* Work order:
Your output should consist of every record, copied exactly.

* Data items:
::::::::::
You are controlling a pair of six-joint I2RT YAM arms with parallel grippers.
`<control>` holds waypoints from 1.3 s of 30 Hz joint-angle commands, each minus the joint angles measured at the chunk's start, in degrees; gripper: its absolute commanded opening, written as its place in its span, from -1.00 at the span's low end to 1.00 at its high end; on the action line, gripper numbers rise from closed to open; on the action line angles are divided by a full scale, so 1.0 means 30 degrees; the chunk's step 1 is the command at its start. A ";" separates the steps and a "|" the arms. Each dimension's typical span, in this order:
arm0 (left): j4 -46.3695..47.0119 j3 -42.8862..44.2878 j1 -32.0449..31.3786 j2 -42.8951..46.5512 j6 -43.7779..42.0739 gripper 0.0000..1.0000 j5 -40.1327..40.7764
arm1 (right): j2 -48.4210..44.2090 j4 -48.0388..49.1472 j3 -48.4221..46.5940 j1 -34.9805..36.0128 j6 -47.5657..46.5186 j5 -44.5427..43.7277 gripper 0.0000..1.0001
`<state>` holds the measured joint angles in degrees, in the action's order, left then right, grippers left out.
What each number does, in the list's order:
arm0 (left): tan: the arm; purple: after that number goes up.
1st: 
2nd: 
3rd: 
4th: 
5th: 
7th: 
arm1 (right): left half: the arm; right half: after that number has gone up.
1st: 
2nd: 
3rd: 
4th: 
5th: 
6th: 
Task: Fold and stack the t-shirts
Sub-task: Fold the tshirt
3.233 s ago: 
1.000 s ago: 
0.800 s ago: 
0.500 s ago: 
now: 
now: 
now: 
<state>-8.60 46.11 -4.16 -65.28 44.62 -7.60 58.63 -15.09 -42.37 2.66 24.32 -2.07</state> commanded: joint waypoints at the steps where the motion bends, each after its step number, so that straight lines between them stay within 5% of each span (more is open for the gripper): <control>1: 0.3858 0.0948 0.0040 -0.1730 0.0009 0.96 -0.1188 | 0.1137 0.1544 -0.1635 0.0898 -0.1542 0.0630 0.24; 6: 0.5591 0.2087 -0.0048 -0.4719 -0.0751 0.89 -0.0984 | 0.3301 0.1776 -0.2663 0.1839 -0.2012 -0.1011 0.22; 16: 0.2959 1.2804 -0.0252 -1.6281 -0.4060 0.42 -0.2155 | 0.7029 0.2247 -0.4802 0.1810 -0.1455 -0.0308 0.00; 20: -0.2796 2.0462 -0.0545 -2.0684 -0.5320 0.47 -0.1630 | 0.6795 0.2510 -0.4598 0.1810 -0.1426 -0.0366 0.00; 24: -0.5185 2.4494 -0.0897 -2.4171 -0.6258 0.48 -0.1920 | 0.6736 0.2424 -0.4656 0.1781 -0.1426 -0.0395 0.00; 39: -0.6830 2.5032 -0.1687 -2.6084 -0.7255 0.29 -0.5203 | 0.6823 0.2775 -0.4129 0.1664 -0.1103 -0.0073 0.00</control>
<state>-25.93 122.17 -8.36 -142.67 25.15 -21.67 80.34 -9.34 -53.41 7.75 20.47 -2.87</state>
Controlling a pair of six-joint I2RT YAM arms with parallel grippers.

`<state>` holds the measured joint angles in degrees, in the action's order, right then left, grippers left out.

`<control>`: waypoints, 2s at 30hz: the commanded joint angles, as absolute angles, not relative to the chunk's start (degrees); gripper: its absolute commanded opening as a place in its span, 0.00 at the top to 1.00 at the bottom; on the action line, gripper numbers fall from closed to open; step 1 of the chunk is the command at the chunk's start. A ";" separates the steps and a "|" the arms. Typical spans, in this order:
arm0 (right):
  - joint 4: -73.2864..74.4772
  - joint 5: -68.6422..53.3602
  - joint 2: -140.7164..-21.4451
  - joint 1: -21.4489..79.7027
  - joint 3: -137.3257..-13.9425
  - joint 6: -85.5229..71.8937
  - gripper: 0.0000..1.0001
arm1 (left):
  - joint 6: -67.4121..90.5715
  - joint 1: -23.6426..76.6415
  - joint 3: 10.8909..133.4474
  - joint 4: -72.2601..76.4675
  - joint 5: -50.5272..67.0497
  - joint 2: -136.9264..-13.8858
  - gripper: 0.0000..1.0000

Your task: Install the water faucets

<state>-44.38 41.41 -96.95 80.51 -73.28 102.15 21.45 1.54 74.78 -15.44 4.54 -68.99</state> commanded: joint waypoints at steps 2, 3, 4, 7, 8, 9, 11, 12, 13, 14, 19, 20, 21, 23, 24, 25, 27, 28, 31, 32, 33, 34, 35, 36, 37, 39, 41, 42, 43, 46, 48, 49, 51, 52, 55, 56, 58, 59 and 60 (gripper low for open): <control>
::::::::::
* Answer to this problem:
You are controlling a pair of six-joint I2RT YAM arms with parallel grippers.
`<control>` holds waypoints from 1.3 s of 30 Hz joint-angle commands, each minus the joint angles measured at the chunk's start, in degrees; gripper: its absolute commanded opening, written as its place in its span, from -1.00 at the span's low end to 1.00 at its high end; on the action line, gripper numbers rise from closed to open; on the action line angles are divided by a full scale, so 1.0 means 30 degrees; the chunk's step 1 is the command at its start. A ";" separates the steps and a "|" the arms. Each dimension's typical span, in this order:
arm0 (left): j4 -46.3695..47.0119 j3 -42.8862..44.2878 j1 -32.0449..31.3786 j2 -42.8951..46.5512 j6 -43.7779..42.0739 gripper 0.0000..1.0000 j5 -40.1327..40.7764
arm1 (right): j2 -48.4210..44.2090 j4 -48.0388..49.1472 j3 -48.4221..46.5940 j1 -34.9805..36.0128 j6 -47.5657..46.5186 j5 -44.5427..43.7277 gripper 0.0000..1.0001
`<state>` holds the measured joint angles in degrees, in the action's order, left then right, grippers left out.
What each number does, in the list's order:
arm0 (left): tan: the arm; purple: after that number goes up.
1st: 
2nd: 
3rd: 
4th: 
5th: 
7th: 
arm1 (right): left half: the arm; right half: after that number has gone up.
1st: 
2nd: 
3rd: 
4th: 
5th: 
6th: 
Task: Fold and stack the t-shirts
Sub-task: Fold the tshirt
3.233 s ago: 
1.000 s ago: 
0.800 s ago: 
0.500 s ago: 
now: 
now: 
now: 
<state>-8.60 46.11 -4.16 -65.28 44.62 -7.60 58.63 -15.09 -42.37 2.66 24.32 -2.07</state> commanded: joint waypoints at the steps where the motion bends, each after its step number, so that straight lines between them stay within 5% of each span (more is open for the gripper): <control>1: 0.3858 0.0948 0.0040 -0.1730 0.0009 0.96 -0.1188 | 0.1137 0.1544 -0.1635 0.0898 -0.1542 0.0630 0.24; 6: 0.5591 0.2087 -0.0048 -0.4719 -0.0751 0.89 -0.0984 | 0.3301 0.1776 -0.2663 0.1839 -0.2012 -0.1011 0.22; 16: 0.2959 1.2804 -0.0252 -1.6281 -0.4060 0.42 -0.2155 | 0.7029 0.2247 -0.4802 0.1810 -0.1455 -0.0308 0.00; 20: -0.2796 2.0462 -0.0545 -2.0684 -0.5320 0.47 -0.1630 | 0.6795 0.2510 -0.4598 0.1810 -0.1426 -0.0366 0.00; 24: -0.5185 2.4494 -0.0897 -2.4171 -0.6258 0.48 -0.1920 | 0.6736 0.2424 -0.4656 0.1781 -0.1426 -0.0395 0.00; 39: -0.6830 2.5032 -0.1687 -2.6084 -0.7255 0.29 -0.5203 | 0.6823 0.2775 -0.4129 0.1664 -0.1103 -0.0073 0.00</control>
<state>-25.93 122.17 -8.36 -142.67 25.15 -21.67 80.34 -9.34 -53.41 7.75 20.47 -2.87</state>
Controlling a pair of six-joint I2RT YAM arms with parallel grippers.

`<state>` holds the measured joint angles in degrees, in the action's order, right then left, grippers left out.

`<control>`: waypoints, 2s at 30hz: the commanded joint angles, as absolute angles, not relative to the chunk's start (degrees); gripper: its absolute commanded opening as a place in its span, 0.00 at the top to 1.00 at the bottom; on the action line, gripper numbers fall from closed to open; step 1 of the chunk is the command at the chunk's start. A ";" separates the steps and a "|" the arms. Typical spans, in this order:
arm0 (right):
  - joint 4: -73.2864..74.4772
  - joint 5: -68.6422..53.3602
  - joint 2: -140.7164..-21.4451
  - joint 1: -21.4489..79.7027
  - joint 3: -137.3257..-13.9425
  - joint 6: -85.5229..71.8937
  - gripper: 0.0000..1.0001
arm1 (left):
  - joint 6: -67.4121..90.5715
  - joint 1: -23.6426..76.6415
  - joint 3: 10.8909..133.4474
  - joint 4: -72.2601..76.4675
  - joint 5: -50.5272..67.0497
  - joint 2: -136.9264..-13.8858
  - gripper: 0.0000..1.0000

Your task: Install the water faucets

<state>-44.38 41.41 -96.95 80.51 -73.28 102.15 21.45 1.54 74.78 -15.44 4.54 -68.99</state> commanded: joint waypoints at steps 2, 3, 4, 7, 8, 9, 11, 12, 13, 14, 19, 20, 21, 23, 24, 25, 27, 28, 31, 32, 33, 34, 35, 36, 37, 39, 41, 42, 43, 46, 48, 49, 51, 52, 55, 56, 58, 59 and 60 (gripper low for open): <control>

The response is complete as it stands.